*** EXERCISE DATA Section Begins ***
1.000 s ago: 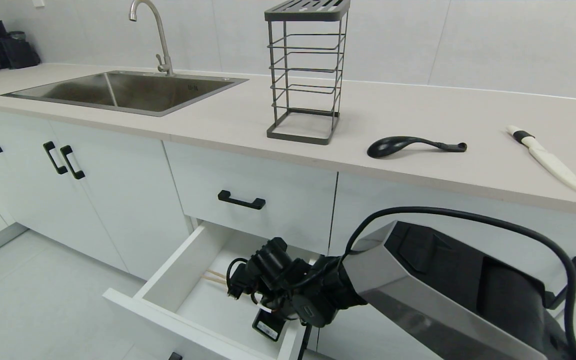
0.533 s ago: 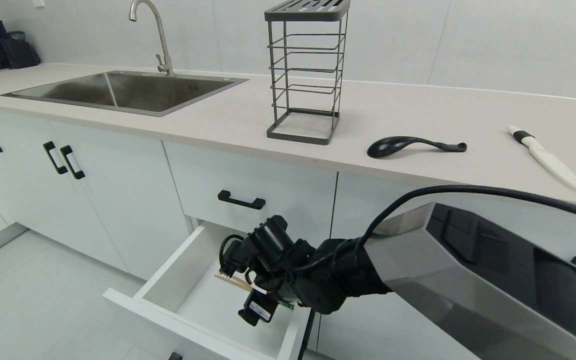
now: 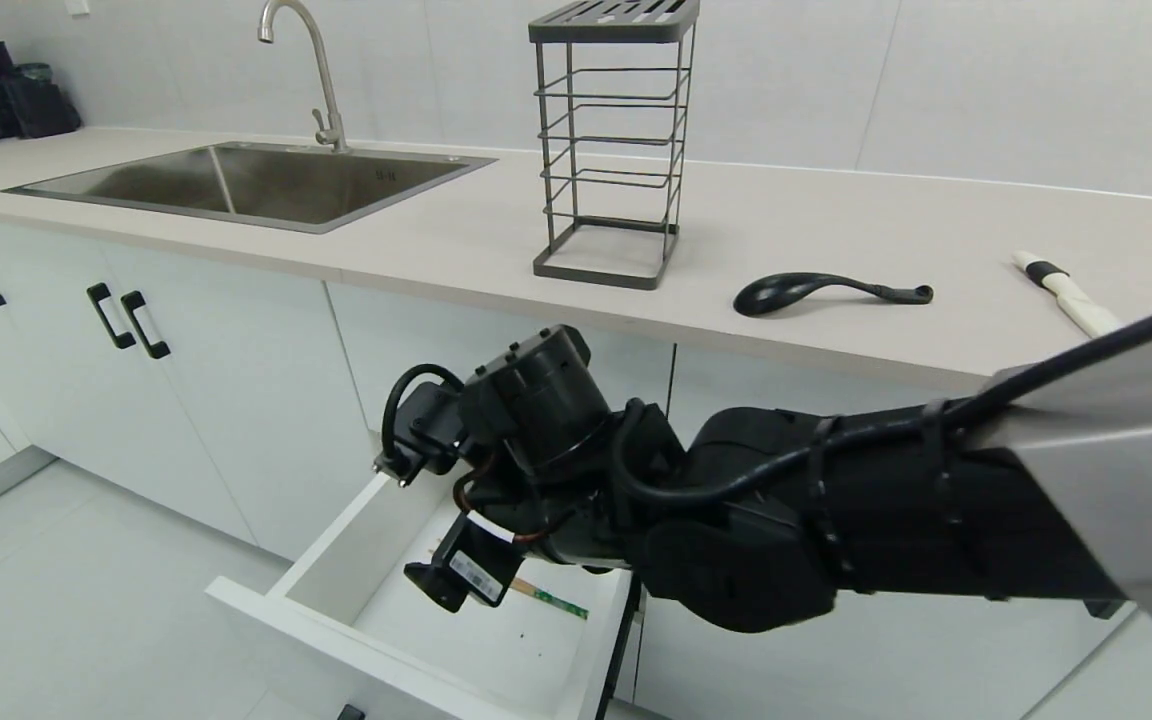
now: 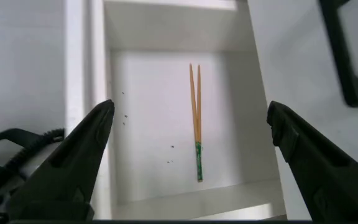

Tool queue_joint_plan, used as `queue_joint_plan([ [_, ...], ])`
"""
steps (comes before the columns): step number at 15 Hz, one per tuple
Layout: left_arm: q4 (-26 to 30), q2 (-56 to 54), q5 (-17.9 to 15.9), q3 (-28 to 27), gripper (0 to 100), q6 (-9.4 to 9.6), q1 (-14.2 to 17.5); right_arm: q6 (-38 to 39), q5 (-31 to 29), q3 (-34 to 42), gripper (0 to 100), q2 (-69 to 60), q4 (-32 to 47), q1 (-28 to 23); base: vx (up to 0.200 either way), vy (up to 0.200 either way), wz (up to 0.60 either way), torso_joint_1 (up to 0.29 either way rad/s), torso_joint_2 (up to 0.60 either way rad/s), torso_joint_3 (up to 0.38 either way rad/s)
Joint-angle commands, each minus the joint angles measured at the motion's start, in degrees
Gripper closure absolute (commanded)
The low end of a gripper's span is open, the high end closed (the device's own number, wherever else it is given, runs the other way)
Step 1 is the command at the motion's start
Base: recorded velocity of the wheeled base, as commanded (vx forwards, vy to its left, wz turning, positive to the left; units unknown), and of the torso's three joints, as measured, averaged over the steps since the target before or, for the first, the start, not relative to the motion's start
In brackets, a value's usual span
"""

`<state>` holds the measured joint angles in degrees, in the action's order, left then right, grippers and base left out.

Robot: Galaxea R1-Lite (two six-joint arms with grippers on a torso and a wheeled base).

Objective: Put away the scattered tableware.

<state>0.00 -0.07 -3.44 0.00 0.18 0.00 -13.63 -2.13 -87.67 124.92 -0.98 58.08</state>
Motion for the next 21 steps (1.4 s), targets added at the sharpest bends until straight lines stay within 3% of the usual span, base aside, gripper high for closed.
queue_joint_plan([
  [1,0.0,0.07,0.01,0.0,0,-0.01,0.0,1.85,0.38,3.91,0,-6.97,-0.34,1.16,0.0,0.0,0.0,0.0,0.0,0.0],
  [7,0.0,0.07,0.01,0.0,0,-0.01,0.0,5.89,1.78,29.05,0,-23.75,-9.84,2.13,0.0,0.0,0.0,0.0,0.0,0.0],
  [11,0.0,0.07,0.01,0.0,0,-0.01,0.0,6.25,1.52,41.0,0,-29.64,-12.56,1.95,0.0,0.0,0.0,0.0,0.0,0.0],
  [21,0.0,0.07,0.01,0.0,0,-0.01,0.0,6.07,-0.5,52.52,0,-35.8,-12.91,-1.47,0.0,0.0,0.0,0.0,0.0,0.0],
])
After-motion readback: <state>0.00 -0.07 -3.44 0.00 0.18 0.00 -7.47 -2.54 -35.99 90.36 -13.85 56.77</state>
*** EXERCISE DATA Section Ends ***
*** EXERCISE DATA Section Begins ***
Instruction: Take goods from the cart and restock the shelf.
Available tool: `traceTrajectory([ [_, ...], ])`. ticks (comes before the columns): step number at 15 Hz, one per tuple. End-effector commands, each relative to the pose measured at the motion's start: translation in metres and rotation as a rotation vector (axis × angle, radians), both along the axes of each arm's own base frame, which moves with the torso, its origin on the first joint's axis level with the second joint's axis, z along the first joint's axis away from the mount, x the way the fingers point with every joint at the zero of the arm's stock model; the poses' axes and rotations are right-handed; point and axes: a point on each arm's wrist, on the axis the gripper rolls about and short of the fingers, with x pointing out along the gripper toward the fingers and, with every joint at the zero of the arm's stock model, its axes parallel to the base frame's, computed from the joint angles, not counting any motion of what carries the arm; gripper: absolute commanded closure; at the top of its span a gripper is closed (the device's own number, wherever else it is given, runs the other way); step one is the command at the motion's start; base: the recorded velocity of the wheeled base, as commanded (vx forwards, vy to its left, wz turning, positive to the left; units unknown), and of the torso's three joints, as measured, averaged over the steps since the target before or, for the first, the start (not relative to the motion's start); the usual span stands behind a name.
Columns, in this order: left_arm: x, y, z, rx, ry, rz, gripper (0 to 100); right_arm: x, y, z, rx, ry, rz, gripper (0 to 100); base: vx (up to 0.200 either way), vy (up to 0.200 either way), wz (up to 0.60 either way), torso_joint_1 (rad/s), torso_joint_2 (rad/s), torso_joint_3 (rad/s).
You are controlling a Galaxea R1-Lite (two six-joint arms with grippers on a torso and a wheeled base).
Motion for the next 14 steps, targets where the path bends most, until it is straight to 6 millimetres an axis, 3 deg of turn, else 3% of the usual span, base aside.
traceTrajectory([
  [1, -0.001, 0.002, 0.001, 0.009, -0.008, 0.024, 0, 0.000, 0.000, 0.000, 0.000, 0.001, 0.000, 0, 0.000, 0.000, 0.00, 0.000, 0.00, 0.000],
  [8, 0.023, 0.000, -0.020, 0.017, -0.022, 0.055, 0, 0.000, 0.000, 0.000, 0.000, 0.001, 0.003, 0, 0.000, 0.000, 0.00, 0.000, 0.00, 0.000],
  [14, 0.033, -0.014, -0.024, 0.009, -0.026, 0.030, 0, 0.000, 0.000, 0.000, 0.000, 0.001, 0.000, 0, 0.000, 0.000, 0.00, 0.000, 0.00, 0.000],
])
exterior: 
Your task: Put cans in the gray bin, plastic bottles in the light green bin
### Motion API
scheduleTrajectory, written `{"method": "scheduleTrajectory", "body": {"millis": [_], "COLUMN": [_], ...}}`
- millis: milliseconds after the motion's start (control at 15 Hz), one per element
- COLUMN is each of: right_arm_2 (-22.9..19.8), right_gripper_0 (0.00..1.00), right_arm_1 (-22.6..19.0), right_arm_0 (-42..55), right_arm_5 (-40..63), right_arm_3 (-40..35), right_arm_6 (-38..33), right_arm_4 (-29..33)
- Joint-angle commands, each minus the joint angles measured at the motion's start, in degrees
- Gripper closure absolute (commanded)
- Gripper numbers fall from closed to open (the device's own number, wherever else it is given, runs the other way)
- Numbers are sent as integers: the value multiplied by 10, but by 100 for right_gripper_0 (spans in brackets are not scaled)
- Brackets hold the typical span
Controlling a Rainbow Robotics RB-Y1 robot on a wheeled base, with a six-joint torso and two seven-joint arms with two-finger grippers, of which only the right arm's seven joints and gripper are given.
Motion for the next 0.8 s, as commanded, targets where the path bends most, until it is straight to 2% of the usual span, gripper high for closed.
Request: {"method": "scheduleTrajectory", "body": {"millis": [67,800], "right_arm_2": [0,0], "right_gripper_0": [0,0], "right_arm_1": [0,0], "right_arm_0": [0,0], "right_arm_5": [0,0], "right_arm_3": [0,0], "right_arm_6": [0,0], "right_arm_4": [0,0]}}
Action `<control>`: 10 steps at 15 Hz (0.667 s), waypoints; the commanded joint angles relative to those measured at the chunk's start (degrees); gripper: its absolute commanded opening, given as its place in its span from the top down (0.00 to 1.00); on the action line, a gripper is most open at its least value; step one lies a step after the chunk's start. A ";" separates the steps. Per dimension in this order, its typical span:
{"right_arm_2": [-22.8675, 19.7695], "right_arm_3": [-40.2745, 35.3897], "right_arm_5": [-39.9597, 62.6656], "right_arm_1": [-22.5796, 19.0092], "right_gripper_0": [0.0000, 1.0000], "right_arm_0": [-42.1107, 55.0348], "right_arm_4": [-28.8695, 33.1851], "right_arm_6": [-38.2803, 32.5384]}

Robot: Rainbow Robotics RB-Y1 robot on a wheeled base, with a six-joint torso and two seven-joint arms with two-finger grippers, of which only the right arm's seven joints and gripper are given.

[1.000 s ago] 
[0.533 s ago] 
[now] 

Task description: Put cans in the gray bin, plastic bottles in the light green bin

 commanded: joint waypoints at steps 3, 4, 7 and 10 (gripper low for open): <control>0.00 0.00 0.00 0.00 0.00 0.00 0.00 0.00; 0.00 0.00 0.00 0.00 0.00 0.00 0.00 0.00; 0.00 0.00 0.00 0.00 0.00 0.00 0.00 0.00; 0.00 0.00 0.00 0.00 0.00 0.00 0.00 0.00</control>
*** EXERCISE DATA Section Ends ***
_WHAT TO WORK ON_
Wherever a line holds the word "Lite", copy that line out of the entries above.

_RESPONSE_
Robot: Galaxea R1-Lite (two six-joint arms with grippers on a torso and a wheeled base).
You are controlling a Galaxea R1-Lite (two six-joint arms with grippers on a torso and a wheeled base).

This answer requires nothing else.